Marie took the key and slowly opened the door to her daughter's apartment, then stopped suddenly, blocking the way.

“There must be some mistake,” she gasped, backing out. “This isn't Johanna's place.”

“What do you mean?” Maggie asked, gently pushing past the woman. “But this is really lovely.”

“That is what I mean. My Johanna can't afford furniture like this!” The three of them surveyed the bright, cheerful room. It looked like something out of the Hudson Bay's Heritage showrooms.

“She only works part-time. She can't afford furniture like this,” she repeated. She turned to leave. “I will ask Laura.”

“Let's have a look around first,” Nat said quickly. “Perhaps you'll recognize something belonging to your daughter.”

Marie Evans shook her head as she took in the matching green and rose three-piece suite, the long glass-topped coffee table, the two highly polished walnut end tables and the ceramic table lamps. The rest of the furniture was made up of a record player, a sixteen-inch TV and a bookcase, and the polished wooden floor was covered in an area rug of rose and green. “Where would she get the money for such things?” she asked.

“Perhaps she's paying for it on time,” Maggie suggested.

“All this?” Marie said, waving her arms to encompass the large room.

“But you've been here before, haven't you?” Maggie asked.

“Only when Johanna first moved in. But that was two years ago. We don't come to the city very much. She likes to take the ferry to come and see us in Gibsons.”

“Do you see
anything
that you recognize?” Nat insisted.

Marie started to shake her head and then, stopping in front of a watercolour depicting a sailboat heeling in the wind, she said, “Oh, this one was painted by my husband!” Gently she touched the canvas. “Johanna especially loves this one.”

“Why don't you two look in the kitchen,” Nat said as he opened the closet door, “while I go through all these outer clothes.”

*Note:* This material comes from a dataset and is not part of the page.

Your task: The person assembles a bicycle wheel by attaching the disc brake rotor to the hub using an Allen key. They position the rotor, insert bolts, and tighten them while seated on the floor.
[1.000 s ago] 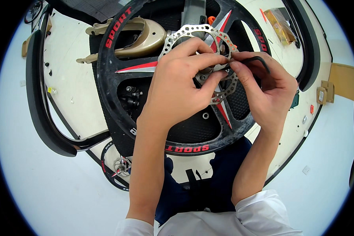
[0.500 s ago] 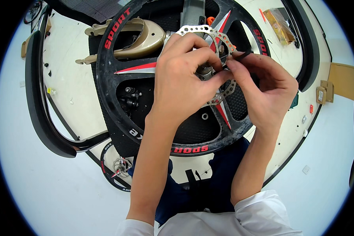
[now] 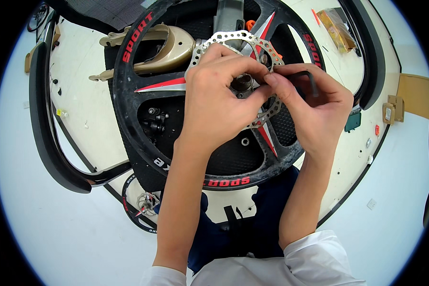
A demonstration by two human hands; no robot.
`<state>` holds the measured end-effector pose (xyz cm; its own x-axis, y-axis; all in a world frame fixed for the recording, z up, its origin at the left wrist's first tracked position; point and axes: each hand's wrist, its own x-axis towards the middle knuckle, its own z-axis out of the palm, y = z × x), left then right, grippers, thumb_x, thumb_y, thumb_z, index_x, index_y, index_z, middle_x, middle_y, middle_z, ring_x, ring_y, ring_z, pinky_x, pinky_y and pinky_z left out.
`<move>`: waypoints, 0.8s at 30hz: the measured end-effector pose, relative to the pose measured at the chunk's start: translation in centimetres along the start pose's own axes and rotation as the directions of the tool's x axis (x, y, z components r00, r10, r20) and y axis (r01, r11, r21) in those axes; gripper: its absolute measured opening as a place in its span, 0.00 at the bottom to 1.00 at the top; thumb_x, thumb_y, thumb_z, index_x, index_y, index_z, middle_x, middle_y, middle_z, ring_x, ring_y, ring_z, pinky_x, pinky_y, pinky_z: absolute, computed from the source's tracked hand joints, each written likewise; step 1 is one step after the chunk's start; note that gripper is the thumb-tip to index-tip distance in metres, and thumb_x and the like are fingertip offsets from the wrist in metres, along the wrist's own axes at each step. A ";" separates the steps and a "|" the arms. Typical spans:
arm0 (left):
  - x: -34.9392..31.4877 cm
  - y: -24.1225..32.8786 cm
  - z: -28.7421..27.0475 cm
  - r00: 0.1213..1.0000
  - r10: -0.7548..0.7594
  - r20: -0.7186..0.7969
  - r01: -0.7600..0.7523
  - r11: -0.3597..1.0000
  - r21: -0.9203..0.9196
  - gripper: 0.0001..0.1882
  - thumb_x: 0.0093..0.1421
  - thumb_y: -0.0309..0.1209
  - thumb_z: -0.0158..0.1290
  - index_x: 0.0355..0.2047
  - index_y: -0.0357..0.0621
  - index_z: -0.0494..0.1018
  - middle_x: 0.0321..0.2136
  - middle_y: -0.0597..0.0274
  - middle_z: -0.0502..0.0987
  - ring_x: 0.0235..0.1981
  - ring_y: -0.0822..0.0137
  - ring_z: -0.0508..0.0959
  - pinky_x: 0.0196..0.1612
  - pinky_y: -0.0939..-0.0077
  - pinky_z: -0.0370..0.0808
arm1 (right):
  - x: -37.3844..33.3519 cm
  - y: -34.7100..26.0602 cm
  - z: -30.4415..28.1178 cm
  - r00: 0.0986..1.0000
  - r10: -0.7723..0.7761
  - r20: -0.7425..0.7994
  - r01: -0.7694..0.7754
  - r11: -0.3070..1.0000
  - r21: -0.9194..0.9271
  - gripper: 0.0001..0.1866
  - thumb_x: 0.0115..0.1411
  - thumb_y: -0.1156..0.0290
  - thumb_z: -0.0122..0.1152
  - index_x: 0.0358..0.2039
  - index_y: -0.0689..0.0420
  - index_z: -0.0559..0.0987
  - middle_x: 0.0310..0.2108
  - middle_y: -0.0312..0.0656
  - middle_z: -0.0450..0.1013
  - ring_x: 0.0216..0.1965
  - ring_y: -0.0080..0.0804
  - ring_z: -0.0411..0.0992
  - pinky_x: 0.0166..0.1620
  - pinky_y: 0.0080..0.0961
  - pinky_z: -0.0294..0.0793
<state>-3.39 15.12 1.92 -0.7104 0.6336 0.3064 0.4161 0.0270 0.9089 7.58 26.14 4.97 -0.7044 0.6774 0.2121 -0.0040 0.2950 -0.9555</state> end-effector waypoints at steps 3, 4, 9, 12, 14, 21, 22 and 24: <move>0.1 0.2 0.0 0.999 0.021 0.031 -0.022 0.999 0.028 0.14 0.42 0.26 0.68 0.32 0.42 0.83 0.28 0.62 0.82 0.35 0.62 0.78 0.39 0.69 0.75 | -0.2 -1.1 0.1 0.991 0.131 -0.040 -0.130 0.991 0.013 0.07 0.55 0.84 0.69 0.34 0.71 0.82 0.39 0.51 0.81 0.37 0.29 0.80 0.44 0.23 0.79; 0.2 0.2 -0.2 0.996 0.062 0.056 -0.065 0.996 0.065 0.15 0.41 0.25 0.68 0.33 0.41 0.83 0.29 0.61 0.82 0.37 0.63 0.78 0.40 0.70 0.75 | -0.2 -0.9 -0.1 0.992 0.119 -0.032 -0.119 0.993 -0.001 0.06 0.55 0.84 0.68 0.34 0.72 0.81 0.39 0.52 0.81 0.38 0.30 0.80 0.45 0.24 0.80; 0.5 -0.4 -1.6 0.972 0.192 0.135 -0.211 0.966 0.150 0.17 0.41 0.23 0.67 0.36 0.40 0.83 0.34 0.59 0.83 0.40 0.62 0.78 0.44 0.70 0.75 | -0.1 0.0 -0.6 0.997 0.025 0.070 -0.028 0.999 0.038 0.04 0.59 0.86 0.62 0.35 0.74 0.81 0.44 0.55 0.80 0.45 0.36 0.80 0.51 0.30 0.79; 0.6 -0.1 -2.4 0.973 0.164 0.162 -0.188 0.971 0.146 0.17 0.42 0.22 0.66 0.36 0.39 0.83 0.36 0.59 0.84 0.40 0.61 0.78 0.44 0.70 0.74 | -0.1 -0.3 -0.3 0.989 -0.026 0.144 0.014 0.997 0.081 0.05 0.60 0.87 0.57 0.35 0.75 0.80 0.47 0.56 0.79 0.49 0.38 0.79 0.55 0.32 0.76; 0.5 -0.1 -2.6 0.973 0.155 0.168 -0.180 0.974 0.141 0.16 0.42 0.21 0.65 0.36 0.39 0.83 0.35 0.59 0.83 0.40 0.61 0.78 0.44 0.70 0.74 | 0.0 -0.4 -0.4 0.983 -0.048 0.175 0.039 0.998 0.057 0.06 0.61 0.88 0.55 0.36 0.76 0.80 0.47 0.56 0.78 0.50 0.39 0.78 0.57 0.33 0.74; 0.3 0.2 -2.1 0.962 0.166 0.217 -0.201 0.968 0.153 0.16 0.44 0.21 0.63 0.37 0.39 0.83 0.35 0.58 0.83 0.40 0.60 0.78 0.45 0.70 0.75 | 0.1 0.3 -0.6 0.973 -0.133 0.187 0.153 0.984 -0.097 0.08 0.61 0.86 0.56 0.40 0.75 0.80 0.46 0.55 0.79 0.47 0.36 0.79 0.54 0.30 0.76; 0.4 0.0 -2.6 0.968 0.160 0.195 -0.191 0.970 0.148 0.15 0.45 0.21 0.63 0.37 0.40 0.83 0.35 0.58 0.83 0.40 0.60 0.78 0.45 0.70 0.75 | -0.1 0.4 -0.5 0.981 -0.103 0.166 0.115 0.991 -0.063 0.09 0.61 0.86 0.56 0.41 0.75 0.80 0.46 0.55 0.79 0.46 0.36 0.79 0.54 0.30 0.76; 0.8 0.4 -3.7 0.980 0.099 0.173 -0.123 0.983 0.133 0.15 0.46 0.20 0.62 0.38 0.40 0.83 0.35 0.57 0.82 0.41 0.62 0.79 0.45 0.72 0.76 | -0.1 0.1 -0.6 0.992 -0.060 0.110 0.060 0.998 0.000 0.10 0.61 0.86 0.57 0.43 0.74 0.80 0.44 0.55 0.80 0.44 0.35 0.80 0.52 0.29 0.76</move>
<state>-5.86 12.81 3.56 -0.5564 0.7576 0.3413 0.5723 0.0517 0.8184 8.09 26.49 4.98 -0.7765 0.5804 0.2453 -0.0466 0.3354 -0.9409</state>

“Good idea,” Maggie said, shepherding Marie toward the kitchen door, “and then we'll look in the bedroom. Perhaps you'll recognize something else.”

Marie, her eyes full with unshed tears, gave another look at the painting and then allowed herself to be ushered into the up-to-date kitchen. Except for a row of well-used cookbooks, it was clinically clean, with a shining tiled floor that reflected fairly new appliances. The modern twin aluminum sinks and faucets shone like the floor.

“Your daughter obviously likes to cook,” Maggie said, indicating the books.

“I gave her most of those,” Marie said, taking down a Fanny Farmer. “See, I wrote in it.” She was quiet for a moment. “I still don't understand . . .” Maggie moved her gently out of the kitchen and into the large master bedroom at the back of the apartment.